Top of Data extract

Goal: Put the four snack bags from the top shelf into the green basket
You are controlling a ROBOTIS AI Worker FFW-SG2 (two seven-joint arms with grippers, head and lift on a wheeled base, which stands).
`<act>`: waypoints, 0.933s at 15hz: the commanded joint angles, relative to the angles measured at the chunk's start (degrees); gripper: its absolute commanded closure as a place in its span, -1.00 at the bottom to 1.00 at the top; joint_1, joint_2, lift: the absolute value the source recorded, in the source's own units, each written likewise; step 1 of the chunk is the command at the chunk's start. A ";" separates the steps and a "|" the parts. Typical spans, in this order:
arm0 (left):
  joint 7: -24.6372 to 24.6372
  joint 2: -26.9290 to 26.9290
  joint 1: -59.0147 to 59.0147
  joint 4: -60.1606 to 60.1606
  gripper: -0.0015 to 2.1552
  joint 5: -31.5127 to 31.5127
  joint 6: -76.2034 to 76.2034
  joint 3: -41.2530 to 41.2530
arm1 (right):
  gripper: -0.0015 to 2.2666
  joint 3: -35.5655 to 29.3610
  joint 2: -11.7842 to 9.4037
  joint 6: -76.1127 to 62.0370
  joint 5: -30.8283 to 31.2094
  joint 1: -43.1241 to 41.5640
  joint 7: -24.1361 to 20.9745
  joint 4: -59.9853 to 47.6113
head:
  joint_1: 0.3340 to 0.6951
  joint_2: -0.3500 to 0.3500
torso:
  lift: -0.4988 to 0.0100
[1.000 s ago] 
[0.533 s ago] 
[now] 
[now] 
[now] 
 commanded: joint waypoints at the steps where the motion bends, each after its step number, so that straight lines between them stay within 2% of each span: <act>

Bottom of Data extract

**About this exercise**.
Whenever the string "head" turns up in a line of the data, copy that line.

**Response area**.
You are controlling a ROBOTIS AI Worker FFW-SG2 (two seven-joint arms with grippers, head and lift on a wheeled base, which stands).
head:

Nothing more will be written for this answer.